● **ACTIVITY**
Look through the lines below and extract any with the word "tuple".

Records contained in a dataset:
=== Begin Enclosure ===

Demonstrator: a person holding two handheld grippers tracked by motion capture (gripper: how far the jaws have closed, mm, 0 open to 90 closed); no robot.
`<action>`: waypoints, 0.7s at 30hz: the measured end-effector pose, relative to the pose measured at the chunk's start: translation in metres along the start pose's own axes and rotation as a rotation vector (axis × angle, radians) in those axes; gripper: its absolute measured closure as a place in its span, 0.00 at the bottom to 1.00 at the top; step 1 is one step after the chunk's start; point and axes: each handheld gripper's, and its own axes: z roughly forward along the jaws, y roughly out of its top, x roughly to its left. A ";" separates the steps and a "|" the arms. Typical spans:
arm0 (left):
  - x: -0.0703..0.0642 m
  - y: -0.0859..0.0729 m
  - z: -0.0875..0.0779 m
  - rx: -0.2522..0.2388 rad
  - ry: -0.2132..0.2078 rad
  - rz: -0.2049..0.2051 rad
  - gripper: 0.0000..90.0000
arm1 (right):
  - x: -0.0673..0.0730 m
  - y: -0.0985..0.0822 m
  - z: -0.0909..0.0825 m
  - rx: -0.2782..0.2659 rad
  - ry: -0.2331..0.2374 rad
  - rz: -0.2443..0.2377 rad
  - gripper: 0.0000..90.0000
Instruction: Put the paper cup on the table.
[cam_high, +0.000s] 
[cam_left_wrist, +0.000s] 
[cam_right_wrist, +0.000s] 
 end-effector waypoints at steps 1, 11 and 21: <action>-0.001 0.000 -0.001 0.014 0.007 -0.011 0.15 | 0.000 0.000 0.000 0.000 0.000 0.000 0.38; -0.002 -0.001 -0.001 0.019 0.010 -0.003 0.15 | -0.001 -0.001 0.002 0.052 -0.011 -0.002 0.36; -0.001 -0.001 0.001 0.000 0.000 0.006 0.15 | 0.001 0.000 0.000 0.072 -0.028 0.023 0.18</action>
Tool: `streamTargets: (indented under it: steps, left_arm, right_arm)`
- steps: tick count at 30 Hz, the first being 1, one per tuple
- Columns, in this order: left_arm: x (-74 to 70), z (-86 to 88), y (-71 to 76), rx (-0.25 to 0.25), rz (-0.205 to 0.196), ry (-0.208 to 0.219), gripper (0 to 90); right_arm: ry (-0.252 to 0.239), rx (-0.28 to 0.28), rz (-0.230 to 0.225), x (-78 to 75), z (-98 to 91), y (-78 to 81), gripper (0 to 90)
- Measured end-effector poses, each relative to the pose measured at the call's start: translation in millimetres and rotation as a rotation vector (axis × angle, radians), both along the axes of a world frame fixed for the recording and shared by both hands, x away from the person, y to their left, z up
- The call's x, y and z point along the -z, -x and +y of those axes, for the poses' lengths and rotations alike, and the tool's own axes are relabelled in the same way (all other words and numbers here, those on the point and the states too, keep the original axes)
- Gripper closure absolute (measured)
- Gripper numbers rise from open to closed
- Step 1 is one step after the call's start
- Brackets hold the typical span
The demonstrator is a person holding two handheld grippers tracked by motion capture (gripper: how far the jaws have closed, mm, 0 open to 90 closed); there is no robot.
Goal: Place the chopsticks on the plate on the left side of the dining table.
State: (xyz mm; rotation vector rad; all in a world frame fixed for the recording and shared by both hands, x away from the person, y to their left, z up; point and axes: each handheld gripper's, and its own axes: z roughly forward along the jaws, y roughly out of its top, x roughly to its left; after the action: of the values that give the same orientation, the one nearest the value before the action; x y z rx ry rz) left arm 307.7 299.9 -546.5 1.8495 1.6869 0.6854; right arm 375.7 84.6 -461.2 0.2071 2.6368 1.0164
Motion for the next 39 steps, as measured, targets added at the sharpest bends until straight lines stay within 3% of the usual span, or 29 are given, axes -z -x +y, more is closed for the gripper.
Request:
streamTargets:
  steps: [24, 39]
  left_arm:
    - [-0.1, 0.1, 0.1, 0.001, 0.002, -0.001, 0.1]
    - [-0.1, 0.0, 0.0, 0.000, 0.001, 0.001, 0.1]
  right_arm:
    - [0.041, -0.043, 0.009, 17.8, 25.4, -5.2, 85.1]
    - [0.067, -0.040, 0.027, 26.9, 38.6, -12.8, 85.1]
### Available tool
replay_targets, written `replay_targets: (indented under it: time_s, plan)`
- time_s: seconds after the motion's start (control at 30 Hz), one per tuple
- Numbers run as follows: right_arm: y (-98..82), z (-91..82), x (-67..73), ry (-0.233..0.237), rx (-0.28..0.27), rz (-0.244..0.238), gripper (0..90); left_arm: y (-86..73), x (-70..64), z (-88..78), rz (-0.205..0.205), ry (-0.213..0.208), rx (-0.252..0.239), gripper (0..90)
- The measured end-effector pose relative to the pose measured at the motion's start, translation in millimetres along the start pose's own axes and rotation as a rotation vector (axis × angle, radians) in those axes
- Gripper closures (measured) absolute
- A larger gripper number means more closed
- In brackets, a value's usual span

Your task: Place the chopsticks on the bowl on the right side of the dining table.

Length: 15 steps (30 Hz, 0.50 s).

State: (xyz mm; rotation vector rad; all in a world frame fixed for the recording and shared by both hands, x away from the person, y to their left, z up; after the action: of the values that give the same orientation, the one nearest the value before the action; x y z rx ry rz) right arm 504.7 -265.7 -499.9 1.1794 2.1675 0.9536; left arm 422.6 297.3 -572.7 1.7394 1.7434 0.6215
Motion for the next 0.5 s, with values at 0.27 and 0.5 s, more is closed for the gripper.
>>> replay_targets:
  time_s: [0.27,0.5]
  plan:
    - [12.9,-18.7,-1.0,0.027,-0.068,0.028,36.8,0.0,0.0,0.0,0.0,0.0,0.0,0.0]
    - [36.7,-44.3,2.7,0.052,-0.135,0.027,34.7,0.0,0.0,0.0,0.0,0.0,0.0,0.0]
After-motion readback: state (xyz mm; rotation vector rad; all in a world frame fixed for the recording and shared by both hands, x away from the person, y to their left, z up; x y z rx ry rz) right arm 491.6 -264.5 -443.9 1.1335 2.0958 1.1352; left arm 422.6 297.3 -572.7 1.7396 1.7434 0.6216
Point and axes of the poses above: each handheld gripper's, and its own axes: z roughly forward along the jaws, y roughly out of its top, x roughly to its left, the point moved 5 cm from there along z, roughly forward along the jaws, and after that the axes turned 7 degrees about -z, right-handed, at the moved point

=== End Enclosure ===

● **EXERCISE ANSWER**
- steps: tick count at 30 Hz, the first being 1, one per tuple
- time_s: seconds after the motion's start (control at 30 Hz), one per tuple

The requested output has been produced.